Work request: Every line of the listing is returned unchanged, and every picture is dropped.

Given data:
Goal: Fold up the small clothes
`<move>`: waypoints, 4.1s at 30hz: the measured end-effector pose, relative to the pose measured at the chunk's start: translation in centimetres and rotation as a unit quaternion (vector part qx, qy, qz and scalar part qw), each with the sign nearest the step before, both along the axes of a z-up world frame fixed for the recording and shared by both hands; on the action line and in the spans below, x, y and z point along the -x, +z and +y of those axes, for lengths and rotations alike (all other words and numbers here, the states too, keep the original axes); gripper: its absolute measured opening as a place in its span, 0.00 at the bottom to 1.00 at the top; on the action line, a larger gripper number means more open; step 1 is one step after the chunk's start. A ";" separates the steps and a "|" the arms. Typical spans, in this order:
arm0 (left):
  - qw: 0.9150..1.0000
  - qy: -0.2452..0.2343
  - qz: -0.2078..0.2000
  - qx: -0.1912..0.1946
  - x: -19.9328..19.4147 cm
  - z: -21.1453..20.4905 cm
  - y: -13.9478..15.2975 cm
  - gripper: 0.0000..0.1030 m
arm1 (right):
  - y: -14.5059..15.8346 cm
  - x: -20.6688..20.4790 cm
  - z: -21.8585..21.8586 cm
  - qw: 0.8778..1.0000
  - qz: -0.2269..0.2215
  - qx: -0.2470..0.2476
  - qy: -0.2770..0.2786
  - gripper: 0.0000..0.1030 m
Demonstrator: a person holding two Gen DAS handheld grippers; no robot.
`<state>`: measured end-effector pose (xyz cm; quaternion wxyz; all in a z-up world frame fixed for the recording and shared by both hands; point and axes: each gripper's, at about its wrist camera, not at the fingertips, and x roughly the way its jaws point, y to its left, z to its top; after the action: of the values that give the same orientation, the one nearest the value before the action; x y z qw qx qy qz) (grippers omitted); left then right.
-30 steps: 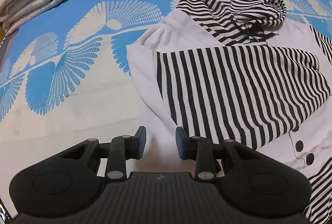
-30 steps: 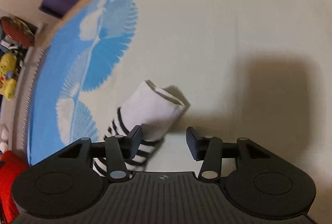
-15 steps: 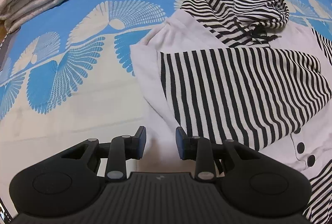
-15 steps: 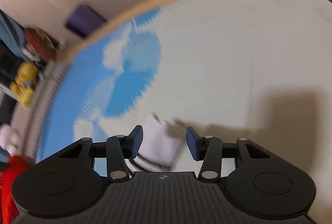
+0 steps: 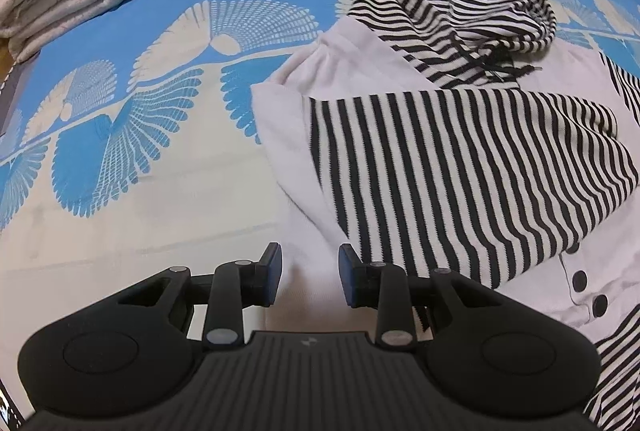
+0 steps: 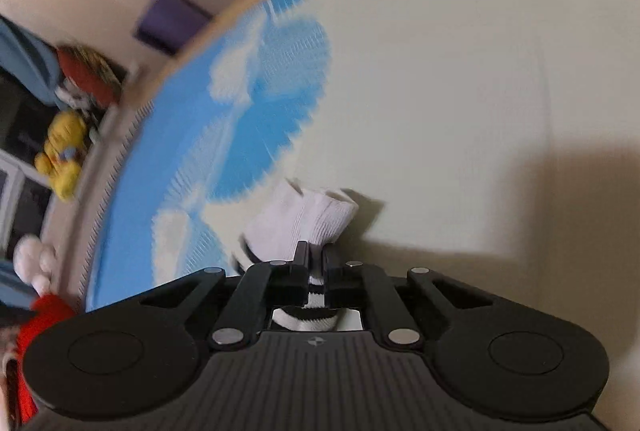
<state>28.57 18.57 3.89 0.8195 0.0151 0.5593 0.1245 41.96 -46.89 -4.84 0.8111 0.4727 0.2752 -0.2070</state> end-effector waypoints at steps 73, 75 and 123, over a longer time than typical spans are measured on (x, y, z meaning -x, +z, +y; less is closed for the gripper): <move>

Output:
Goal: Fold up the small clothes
`<move>`: waypoints, 4.1s at 30hz: the measured end-effector pose, relative to the pose measured at the chunk's start: translation in centimetres and rotation as a unit quaternion (vector part qx, qy, qz and scalar part qw), each with the sign nearest the step before, both along the axes of a z-up world frame fixed for the recording and shared by both hands; on the action line and in the spans below, x, y and z point along the -x, +z and +y of those axes, for lengths and rotations alike (all other words and numbers here, the states too, keep the original axes); gripper: its absolute measured opening as a place in its span, 0.00 at the bottom to 1.00 at the top; on the action line, a larger gripper number means more open; step 1 is one step after the chunk's start. A ";" separates the steps and a "|" the arms. Typical spans, in this order:
arm0 (left):
  - qw: 0.9150..1.0000
  - qy: -0.2452..0.2343
  - qz: -0.2078..0.2000
  - qx: -0.1912..0.1946
  - x: -19.9328..19.4147 cm
  - z: -21.1453..20.4905 cm
  - y: -13.9478..15.2975 cm
  - gripper: 0.0000..0.1030 m
arm1 (right):
  - y: -14.5059..15.8346 cm
  - x: -20.6688..20.4790 cm
  - z: -21.8585..21.8586 cm
  - qw: 0.8778..1.0000
  - qz: -0.2269..0.2215
  - qx: -0.2470..0.2476
  - qy: -0.2770..0.2786
  - gripper: 0.0000..0.1030 m
Demonstrator: a person holding two Gen DAS handheld grippers; no robot.
`<state>`: measured end-effector pose (xyz cm; quaternion wxyz; all in a z-up world frame fixed for the recording and shared by both hands; point and axes: each gripper's, at about its wrist camera, not at the fingertips, and x roughly the way its jaws point, y to its left, z to its top; after the action: of the values that give the same orientation, the one nearest the value before the action; x y z qw qx qy qz) (grippers omitted); left then right.
-30 steps: 
-30 steps: 
-15 steps: 
-15 steps: 
+0 steps: 
+0 steps: 
<state>28.57 18.57 3.89 0.8195 0.0151 0.5593 0.1245 41.96 -46.89 -4.84 0.8111 0.4727 0.2752 -0.2070</state> end-effector waypoints at steps 73, 75 and 123, over a longer time than typical spans are measured on (x, y, z meaning -x, +z, +y; less is closed for the gripper): <move>

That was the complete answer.